Noch sind ältere Migrant*innen eine relativ kleine Gruppe in Wien. Künftig wird Migration und Alter jedoch ein wichtiges Thema sein, das Wien im Bereich Betreuung und Pflege vor Herausforderungen stellt. Wie bewerten Migrant*innen in Wien ihr eigenes Älterwerden und die derzeitige Situation von Betreuungs- und Pflegeeinrichtungen? Wie sieht es mit ihrem Informationsstand aus? Welche Barrieren gibt es im Pflegebereich, welche Erwartungen gibt es vonseiten der Migrant*innen? Diese und weitere Fragen werden im Rahmen der von der MA24 herausgegebe Studie „Einfluss der Migration auf Leistungserbringung und Inanspruchnahme von Pflege- und Betreuungsleistungen in Wien“ behandelt, in der Migrant*innen aus fünf verschiedenen Herkunftsgruppen (Türkei, Bosnien-Herzegowina, Serbien, Polen, Iran) befragt wurden.
Bis 2040: Über eine halbe Million über 60
Die Studie geht davon aus, dass die Zahl der Älteren in Wien in den nächsten Jahren deutlich zunehmen wird: Von derzeit rund 396.000 Personen, die über 60 Jahre sind, auf etwa 530.000 im Jahr 2040. „Diese Alterung ist in hohem Maße auf die dynamische Bevölkerungsentwicklung zurückzuführen, von der Wien seit den 1900er Jahren erfasst ist, d.h. die prognostizierte demographische Entwicklung betrifft in hohem Maße die Bevölkerung ausländischer Herkunft“, heißt es in der Studie.

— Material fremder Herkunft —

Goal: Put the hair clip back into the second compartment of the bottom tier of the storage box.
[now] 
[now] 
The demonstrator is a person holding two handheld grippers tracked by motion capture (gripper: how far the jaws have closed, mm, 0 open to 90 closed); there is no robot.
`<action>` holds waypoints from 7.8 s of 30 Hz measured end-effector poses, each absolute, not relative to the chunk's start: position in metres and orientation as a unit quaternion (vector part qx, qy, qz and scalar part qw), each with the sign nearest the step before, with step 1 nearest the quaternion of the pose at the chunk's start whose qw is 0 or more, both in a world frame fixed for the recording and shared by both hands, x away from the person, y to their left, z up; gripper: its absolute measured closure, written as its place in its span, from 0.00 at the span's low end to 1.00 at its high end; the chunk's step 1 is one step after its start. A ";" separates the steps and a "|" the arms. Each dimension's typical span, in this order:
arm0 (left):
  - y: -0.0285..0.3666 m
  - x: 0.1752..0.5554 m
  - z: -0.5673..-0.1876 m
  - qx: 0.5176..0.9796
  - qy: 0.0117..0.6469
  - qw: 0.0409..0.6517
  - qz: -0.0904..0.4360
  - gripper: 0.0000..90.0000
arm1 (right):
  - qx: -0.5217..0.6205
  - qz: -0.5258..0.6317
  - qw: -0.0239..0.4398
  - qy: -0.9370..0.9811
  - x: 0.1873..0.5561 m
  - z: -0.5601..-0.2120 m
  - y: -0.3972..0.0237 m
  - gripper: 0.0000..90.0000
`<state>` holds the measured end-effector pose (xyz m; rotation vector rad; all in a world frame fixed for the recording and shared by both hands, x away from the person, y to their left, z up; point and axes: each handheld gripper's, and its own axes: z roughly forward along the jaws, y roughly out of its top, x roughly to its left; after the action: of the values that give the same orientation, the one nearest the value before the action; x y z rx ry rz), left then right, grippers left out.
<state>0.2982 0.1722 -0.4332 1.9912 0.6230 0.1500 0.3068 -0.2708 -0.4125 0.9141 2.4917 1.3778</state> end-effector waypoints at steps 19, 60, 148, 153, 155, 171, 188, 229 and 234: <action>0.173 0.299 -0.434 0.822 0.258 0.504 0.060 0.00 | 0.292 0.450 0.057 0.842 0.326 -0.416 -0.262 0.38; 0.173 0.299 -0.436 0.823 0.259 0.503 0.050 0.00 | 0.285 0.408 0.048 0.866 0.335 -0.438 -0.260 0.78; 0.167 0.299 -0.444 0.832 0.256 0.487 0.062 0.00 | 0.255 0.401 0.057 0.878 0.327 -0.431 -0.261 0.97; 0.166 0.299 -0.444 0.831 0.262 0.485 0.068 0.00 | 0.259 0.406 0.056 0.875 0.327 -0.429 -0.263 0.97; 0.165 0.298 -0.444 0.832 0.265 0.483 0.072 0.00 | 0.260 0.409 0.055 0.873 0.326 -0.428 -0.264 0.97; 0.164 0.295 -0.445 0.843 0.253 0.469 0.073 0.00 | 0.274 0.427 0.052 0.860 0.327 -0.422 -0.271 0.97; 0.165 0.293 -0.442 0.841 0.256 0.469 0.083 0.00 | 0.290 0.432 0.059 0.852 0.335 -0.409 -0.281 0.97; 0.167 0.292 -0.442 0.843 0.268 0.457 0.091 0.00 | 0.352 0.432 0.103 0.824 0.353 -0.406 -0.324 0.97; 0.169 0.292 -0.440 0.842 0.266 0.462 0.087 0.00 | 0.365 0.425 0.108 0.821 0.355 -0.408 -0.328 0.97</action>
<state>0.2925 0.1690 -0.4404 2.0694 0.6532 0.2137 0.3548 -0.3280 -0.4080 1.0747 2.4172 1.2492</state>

Bis 2030 wird es laut Hochrechnungen insbesondere bei Personen, die in Serbien, Bosnien-Herzegowina und der Türkei geboren wurden, eine Steigerung der 60plus-Jährigen geben. Langfristig (bis 2040) nimmt die ältere Bevölkerung aus Ostmitteleuropa (Polen, Rumänien, Bulgarien, Slowakei) zu.
Mehrheit will im Alter in Wien bleiben
Eine deutliche Mehrheit der Befragten gibt an, im Alter in Wien bleiben zu wollen. Nur acht Prozent sagen, dass sie nicht in Österreich bleiben wollen. 56 Prozent wollen auf jeden Fall in Wien bleiben. Insbesondere Personen aus der Türkei und dem Iran haben vor, auch künftig in Wien zu leben. Dementsprechend empfinden nur sechs Prozent negative Gefühle, wenn sie an das Älterwerden in Österreich denken. 42 Prozent blicken mit positiven Gefühlen auf das Älterwerden in diesem Land, 28 Prozent haben gemischte Gefühle.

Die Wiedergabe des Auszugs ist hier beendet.